Brief ::
Copy the data precisely, character for character, and leave out every picture.

'''

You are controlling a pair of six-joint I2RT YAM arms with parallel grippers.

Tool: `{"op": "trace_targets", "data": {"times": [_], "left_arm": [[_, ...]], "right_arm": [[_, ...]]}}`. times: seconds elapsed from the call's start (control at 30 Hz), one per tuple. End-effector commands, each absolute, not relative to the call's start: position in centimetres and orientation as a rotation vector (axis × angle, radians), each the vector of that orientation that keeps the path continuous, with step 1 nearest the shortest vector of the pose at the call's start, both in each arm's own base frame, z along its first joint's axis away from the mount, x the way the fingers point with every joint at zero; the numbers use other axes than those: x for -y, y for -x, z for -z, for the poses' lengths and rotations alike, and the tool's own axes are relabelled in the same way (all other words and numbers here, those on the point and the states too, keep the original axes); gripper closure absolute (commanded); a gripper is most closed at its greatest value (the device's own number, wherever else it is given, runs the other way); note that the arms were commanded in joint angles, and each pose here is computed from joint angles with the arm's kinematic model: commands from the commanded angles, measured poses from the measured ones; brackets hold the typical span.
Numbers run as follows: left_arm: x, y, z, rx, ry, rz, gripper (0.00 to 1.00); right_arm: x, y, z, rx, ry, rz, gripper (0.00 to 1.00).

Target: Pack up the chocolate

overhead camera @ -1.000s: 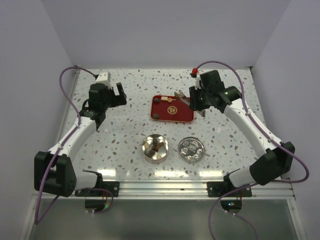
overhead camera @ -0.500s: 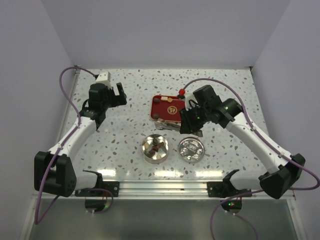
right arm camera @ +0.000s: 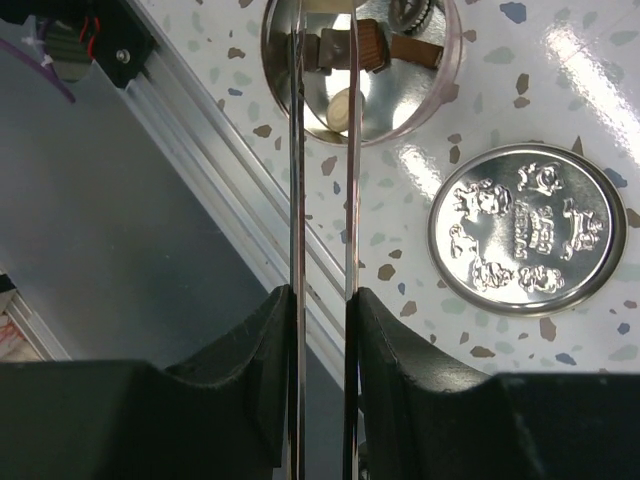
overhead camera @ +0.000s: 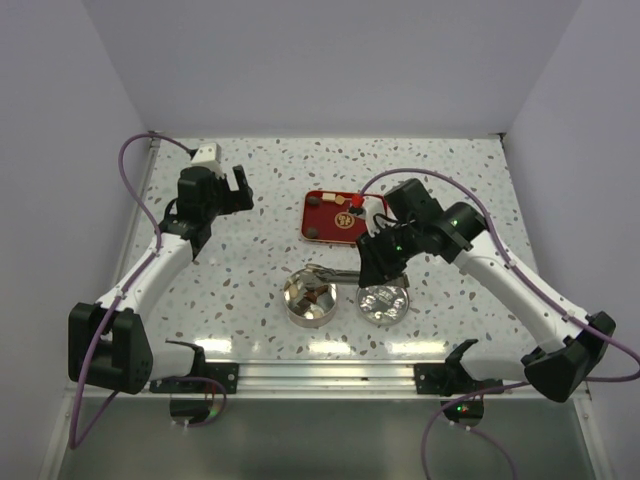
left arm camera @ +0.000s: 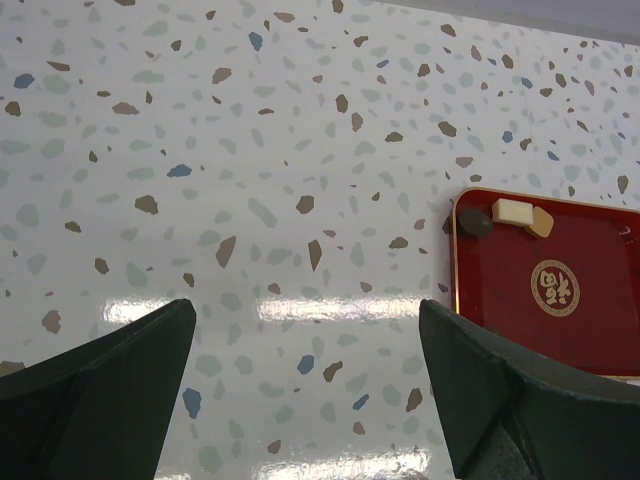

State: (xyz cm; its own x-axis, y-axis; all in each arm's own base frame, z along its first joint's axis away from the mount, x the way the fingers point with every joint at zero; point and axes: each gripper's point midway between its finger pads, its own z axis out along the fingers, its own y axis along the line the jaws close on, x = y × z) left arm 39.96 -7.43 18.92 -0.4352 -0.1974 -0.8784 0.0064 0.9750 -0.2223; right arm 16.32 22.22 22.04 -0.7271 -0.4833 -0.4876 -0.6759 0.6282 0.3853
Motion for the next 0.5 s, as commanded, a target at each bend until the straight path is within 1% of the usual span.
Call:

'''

Written reply ::
You are controlling a pair of six-joint I2RT YAM arms with parallel grippers.

Tool: `{"op": "trace_targets", "data": {"times": [_], "left_arm": [[_, ...]], "right_arm": [[_, ...]]}}`. times: seconds elapsed from the call's start (control at 30 Hz), one per tuple. End-effector commands, each absolute, not relative to the call's start: position in centimetres and orientation as a rotation vector (axis × angle, radians), each the vector of that orientation that keeps the path continuous, with step 1 nearest the shortest vector of the pose at the call's start, both in each arm's own base frame, z along its first joint's axis away from the mount, x the way the fingers point with every joint at zero; the numbers use other axes than those: x for -y, y for -x, z for -z, for the poses' lengths and rotations alike, and the tool's own axes are relabelled in the same way (all other words and numbers here, those on the point and the states too, keep the original axes); gripper closure absolute (commanded); a gripper is most closed at its greatest value (the device's own number, wherever else it is given, runs the other way); note that the arms were commanded in joint angles, and each pose here is computed from joint angles with the arm's kinematic model: commands from the commanded angles, measured poses from the measured ones; brackets hold the typical span.
Numbers run as follows: left_arm: x, y, z, rx, ry, rz, gripper (0.00 to 1.00); right_arm: x, y, z, rx, ry, rz, gripper (0.00 to 1.00).

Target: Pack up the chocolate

overhead camera @ -1.000s: 
overhead camera @ -0.500s: 
right arm camera @ +0.000s: 
overhead camera @ +0.000s: 
left arm camera @ +0.000s: 

State: (xyz cm; its own x-axis, y-axis; all in each arm's own base frame, z along its first joint's axis away from the mount, x the way the fingers point with every joint at zero; point and axes: each gripper's point midway between its finger pads, its own z axis out along the fingers, its own y axis along the line the jaws close on, x = y × z) left arm 39.96 -7.43 18.92 -0.4352 -0.1974 -0.8784 0.0064 0.9750 -0.2223; right arm 16.32 22.22 22.04 -0.7271 -0.4833 -0.4876 -0.6759 0.6282 0.3853
Motion for the next 0.5 s, as commanded, a target at each bend until the straight path is within 1% of the usual span.
Call:

The output is complete, and nothing more is needed.